> **PROBLEM REQUIREMENTS**: Give back an exact copy of the lines from the start of the material through the line bearing "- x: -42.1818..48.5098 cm". Include both ends and nothing else.

> **RECORDED DATA**:
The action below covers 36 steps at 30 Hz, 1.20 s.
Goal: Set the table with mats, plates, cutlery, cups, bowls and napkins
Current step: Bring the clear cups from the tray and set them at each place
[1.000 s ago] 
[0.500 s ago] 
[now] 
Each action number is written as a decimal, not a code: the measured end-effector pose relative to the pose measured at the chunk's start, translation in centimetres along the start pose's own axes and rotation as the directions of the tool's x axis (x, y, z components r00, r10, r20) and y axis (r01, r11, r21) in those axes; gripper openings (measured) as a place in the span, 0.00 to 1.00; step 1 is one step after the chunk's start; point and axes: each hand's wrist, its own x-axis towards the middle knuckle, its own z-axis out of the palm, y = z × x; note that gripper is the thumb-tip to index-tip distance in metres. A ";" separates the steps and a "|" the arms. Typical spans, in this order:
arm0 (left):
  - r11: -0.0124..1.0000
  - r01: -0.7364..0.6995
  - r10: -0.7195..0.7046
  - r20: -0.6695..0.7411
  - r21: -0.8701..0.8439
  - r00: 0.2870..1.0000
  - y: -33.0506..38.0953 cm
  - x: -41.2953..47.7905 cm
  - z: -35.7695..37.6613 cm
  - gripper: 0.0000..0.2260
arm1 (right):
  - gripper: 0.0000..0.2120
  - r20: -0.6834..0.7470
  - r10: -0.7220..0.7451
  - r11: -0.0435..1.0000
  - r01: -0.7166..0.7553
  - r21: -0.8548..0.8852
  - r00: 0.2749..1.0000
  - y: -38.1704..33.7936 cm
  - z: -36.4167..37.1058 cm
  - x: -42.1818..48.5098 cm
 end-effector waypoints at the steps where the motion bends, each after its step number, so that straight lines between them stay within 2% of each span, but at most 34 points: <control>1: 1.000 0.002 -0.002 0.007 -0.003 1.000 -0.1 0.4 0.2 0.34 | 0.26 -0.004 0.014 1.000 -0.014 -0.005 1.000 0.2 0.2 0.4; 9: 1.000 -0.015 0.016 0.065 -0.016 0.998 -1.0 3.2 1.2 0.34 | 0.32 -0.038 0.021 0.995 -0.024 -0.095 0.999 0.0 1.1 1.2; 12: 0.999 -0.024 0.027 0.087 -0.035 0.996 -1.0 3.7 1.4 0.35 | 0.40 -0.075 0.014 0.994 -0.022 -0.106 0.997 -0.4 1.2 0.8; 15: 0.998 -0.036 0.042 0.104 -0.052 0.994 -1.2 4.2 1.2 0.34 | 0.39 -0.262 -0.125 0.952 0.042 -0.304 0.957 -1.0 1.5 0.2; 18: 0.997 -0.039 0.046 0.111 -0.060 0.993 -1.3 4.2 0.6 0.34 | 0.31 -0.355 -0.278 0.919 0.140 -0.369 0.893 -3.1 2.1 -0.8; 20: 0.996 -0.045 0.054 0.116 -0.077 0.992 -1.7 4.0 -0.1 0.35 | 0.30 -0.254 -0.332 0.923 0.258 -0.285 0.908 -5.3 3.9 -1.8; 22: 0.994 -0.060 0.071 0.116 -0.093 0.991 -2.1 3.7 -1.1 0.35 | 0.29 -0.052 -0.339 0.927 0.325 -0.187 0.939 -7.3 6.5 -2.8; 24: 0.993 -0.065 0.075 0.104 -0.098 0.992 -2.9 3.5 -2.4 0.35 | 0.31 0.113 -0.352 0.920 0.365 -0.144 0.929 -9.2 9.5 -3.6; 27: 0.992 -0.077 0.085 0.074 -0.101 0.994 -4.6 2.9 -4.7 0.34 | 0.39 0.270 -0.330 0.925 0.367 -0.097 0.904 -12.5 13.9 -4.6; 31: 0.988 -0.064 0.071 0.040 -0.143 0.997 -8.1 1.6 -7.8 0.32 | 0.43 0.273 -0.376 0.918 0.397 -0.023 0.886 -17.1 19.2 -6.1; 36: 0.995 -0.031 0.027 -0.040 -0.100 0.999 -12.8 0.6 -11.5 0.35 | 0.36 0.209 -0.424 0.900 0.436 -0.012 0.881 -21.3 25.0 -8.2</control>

> **COMPLETED TASK**:
The action below covers 36 steps at 30 Hz, 1.20 s.
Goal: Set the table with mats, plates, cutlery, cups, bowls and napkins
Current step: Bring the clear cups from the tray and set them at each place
[1.000 s ago] 
[0.500 s ago] 
[now] 
Each action number is written as a decimal, not a code: the measured end-effector pose relative to the pose measured at the chunk's start, translation in centimetres along the start pose's own axes and rotation as the directions of the tool's x axis (x, y, z components r00, r10, r20) and y axis (r01, r11, r21) in those axes; gripper openings (measured) as a place in the span, 0.00 to 1.00; step 1 is one step after the chunk's start; point and axes: each hand's wrist, its own x-axis towards the middle knuckle, its own z-axis out of the palm, y = z × x; note that gripper is the thumb-tip to index-tip distance in metres. A ";" separates the steps and a "|" the arms. Typical spans, in this order:
arm0 (left):
  - r11: -0.0124..1.0000
  - r01: -0.7364..0.6995
  - r10: -0.7195..0.7046
  - r20: -0.6695..0.7411
  - r21: -0.8701..0.8439
  - r00: 0.2870..1.0000
  - y: -33.0506..38.0953 cm
  - x: -41.2953..47.7905 cm
  - z: -35.7695..37.6613 cm
  - gripper: 0.0000..0.2260
arm1 (right):
  - gripper: 0.0000..0.2120
  - r20: -0.6834..0.7470
  - r10: -0.7220..0.7451
  - r11: -0.0435..1.0000
  - r01: -0.7166..0.7553
  - r21: -0.8548..0.8852
  - r00: 0.2749..1.0000
  - y: -38.1704..33.7936 cm
  - z: -36.4167..37.1058 cm
  - x: -42.1818..48.5098 cm

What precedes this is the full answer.